[Stored data entries]
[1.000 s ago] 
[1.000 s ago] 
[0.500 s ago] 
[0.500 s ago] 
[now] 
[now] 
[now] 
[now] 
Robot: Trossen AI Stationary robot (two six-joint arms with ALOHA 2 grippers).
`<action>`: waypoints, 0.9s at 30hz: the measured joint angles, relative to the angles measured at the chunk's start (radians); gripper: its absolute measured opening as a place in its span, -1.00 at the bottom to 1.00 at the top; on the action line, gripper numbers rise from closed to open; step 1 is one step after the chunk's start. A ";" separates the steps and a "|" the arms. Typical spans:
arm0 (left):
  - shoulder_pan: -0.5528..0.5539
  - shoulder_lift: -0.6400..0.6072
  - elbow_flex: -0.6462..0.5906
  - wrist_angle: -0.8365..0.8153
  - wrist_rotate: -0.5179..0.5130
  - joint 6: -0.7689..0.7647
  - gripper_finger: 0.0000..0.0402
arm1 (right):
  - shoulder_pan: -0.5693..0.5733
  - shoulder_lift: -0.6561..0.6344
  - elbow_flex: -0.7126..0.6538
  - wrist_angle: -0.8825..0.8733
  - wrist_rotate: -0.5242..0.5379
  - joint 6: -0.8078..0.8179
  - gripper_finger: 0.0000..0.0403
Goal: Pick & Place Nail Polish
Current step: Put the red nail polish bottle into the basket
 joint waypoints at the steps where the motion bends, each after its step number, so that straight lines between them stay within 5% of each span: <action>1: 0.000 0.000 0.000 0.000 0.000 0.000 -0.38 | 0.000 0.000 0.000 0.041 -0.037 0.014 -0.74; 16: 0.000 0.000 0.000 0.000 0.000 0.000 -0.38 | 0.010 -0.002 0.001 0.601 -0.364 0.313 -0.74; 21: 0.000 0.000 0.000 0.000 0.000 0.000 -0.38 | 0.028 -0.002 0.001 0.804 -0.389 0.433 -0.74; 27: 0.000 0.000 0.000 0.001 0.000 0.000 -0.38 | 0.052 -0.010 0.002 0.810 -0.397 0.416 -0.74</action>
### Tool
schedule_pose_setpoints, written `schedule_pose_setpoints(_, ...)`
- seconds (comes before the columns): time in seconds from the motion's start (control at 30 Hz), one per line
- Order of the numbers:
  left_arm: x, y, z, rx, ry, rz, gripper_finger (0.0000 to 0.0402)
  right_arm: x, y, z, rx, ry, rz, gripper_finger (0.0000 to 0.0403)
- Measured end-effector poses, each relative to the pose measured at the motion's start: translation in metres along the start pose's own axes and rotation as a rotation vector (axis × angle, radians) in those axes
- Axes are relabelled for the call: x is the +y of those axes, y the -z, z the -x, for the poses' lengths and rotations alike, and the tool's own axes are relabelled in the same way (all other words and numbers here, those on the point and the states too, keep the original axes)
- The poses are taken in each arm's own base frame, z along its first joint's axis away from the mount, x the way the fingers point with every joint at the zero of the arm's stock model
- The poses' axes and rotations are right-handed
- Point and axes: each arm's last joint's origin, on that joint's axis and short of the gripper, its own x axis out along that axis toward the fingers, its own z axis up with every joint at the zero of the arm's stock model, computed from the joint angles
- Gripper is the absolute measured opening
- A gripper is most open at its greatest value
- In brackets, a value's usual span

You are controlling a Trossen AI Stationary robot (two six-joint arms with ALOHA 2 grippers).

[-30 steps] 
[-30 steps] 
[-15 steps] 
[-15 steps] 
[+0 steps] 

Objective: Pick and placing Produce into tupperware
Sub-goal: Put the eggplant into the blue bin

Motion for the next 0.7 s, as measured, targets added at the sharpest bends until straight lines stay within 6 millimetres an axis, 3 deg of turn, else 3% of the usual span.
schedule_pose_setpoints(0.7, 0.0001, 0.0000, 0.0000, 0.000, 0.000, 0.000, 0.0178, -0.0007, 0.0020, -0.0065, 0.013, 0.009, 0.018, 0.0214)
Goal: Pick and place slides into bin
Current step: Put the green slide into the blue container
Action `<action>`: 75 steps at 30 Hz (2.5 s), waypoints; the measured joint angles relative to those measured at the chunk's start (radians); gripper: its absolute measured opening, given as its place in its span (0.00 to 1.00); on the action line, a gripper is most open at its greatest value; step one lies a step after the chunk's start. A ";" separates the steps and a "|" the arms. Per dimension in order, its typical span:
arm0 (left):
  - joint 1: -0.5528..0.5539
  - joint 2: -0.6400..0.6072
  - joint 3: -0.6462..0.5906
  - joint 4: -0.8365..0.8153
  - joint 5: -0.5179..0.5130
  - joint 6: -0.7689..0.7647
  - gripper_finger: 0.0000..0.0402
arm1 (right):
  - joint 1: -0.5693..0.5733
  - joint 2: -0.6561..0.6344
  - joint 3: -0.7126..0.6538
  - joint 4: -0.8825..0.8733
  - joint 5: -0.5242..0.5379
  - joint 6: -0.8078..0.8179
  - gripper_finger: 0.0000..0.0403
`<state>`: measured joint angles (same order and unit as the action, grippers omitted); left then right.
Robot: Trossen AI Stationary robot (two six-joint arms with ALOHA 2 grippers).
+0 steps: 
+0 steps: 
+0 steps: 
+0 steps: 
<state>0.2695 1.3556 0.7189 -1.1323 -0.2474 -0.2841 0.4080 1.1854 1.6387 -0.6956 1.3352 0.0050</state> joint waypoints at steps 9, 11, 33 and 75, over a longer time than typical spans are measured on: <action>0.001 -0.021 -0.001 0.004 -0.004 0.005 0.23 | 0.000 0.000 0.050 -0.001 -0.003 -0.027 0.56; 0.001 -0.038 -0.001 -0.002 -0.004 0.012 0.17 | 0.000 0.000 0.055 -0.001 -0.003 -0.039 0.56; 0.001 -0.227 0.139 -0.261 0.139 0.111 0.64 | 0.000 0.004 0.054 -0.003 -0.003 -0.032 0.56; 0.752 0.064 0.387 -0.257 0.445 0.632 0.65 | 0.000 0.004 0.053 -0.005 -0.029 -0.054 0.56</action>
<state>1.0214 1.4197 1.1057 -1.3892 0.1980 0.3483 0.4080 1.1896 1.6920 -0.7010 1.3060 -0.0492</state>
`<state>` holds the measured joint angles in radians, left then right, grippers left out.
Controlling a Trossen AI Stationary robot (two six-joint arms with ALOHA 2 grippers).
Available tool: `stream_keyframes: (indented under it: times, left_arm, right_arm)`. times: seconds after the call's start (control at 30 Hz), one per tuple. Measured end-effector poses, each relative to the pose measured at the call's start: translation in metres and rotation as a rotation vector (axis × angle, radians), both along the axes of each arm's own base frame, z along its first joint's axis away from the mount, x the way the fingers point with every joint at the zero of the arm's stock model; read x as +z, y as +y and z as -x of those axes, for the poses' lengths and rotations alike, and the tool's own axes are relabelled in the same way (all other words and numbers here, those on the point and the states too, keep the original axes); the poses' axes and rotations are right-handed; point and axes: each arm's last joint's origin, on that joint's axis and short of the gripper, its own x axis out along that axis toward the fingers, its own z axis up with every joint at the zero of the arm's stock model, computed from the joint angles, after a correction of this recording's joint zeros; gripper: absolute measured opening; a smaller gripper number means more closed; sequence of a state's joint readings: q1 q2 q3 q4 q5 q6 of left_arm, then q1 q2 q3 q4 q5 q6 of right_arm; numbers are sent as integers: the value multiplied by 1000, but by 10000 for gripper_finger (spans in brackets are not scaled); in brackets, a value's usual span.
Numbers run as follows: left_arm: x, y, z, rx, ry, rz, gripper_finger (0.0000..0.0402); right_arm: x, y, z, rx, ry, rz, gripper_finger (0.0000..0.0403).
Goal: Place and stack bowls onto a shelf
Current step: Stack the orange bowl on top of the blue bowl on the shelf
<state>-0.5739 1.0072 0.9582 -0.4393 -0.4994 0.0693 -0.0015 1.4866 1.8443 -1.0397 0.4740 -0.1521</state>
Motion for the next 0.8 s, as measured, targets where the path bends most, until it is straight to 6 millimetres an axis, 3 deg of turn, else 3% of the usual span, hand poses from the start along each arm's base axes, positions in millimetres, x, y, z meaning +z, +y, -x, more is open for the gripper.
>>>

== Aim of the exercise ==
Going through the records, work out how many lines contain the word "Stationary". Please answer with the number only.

== Result ==
4